Reputation: 375
I want to ask how can I connect the SQL Server using Windows Authentication, with pyspark library? I can connect with Microsoft SQL Server Management Studio but not when I try to code in Python with a spark.Here's what I tried so far.
from pyspark.sql import SparkSession
spark = SparkSession \
.builder \
.appName("Python Spark SQL basic example") \
.config("spark.driver.extraClassPath","mssql-jdbc-6.4.0.jre8.jar") \
.getOrCreate()
mssql_df = spark.read.format("jdbc") \
.option("url", "jdbc:sqlserver://localhost:1433;databaseName=DATABASE-NAME") \
.option("dbtable", "database-table-name") \
.option("user", "Windows-Username") \
.option("password", "Windows-Pass")\
.option("driver", 'com.mysql.jdbc.Driver').load()
mssql_df.printSchema()
mssql_df.show()
Upvotes: 3
Views: 11382
Reputation: 7336
As shown here you can set the integratedSecurity=true
to connect to SQL Server via jdbc and Windows Authentication.

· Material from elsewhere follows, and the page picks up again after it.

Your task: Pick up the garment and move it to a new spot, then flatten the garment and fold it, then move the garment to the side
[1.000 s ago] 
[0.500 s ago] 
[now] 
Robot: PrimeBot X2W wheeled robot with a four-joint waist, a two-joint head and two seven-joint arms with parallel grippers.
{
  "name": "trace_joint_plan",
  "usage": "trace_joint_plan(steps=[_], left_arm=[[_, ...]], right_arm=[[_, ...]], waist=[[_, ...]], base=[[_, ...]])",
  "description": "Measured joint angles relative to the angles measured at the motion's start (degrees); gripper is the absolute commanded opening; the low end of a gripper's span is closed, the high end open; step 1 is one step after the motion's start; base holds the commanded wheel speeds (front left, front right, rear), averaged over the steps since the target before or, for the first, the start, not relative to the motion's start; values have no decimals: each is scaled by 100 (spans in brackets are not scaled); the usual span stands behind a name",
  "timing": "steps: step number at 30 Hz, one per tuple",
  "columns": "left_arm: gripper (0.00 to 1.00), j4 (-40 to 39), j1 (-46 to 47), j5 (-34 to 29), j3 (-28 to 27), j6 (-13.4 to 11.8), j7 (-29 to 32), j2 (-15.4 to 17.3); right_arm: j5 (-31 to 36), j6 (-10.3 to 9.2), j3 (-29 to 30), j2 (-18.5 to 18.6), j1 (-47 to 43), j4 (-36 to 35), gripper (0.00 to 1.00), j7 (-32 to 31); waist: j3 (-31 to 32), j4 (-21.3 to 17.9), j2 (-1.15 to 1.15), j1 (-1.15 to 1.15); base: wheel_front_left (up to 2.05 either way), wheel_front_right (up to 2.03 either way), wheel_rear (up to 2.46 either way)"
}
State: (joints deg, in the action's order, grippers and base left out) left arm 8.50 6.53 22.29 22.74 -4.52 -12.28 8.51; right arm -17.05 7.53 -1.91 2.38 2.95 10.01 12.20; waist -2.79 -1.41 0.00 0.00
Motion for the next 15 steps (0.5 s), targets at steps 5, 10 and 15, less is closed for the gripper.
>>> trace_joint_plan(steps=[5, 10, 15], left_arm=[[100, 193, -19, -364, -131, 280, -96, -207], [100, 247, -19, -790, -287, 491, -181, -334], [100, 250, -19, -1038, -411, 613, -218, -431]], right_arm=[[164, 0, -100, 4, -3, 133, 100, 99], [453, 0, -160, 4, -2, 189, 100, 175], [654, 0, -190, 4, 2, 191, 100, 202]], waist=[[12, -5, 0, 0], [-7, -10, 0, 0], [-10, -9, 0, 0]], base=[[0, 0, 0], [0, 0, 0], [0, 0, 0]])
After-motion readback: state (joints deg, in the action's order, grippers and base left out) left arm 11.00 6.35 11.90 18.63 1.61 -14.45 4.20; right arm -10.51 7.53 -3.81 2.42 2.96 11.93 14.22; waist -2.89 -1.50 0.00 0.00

Then Spark configuration it should look as next:
mssql_df = spark.read.format("jdbc") \
.option("url", "jdbc:sqlserver://localhost:1433;databaseName=DATABASE-NAME;integratedSecurity=true") \
.option("dbtable", "database-table-name") \
.option("driver", "com.microsoft.sqlserver.jdbc.SQLServerDriver") \
.load()
UPDATE:
As discussed in the comments user should place sqljdbc_auth.dll
in the same folder where mssql-jdbc-7.4.1.jre12.jar
lives or just set spark.driver.extraClassPath
for both jars seperated by : as shown below:
.config("spark.driver.extraClassPath","/path.to/mssql-jdbc-6.4.0.jre8.jar:/path/to/sqljdbc_auth.dll")
sqljdbc_auth.dll is part of the Microsoft JDBC Driver 6.0 for SQL Server and you can download it from here. Alternatively you can just install JDBC driver on your system and specify the path where the dll is stored.
Upvotes: 3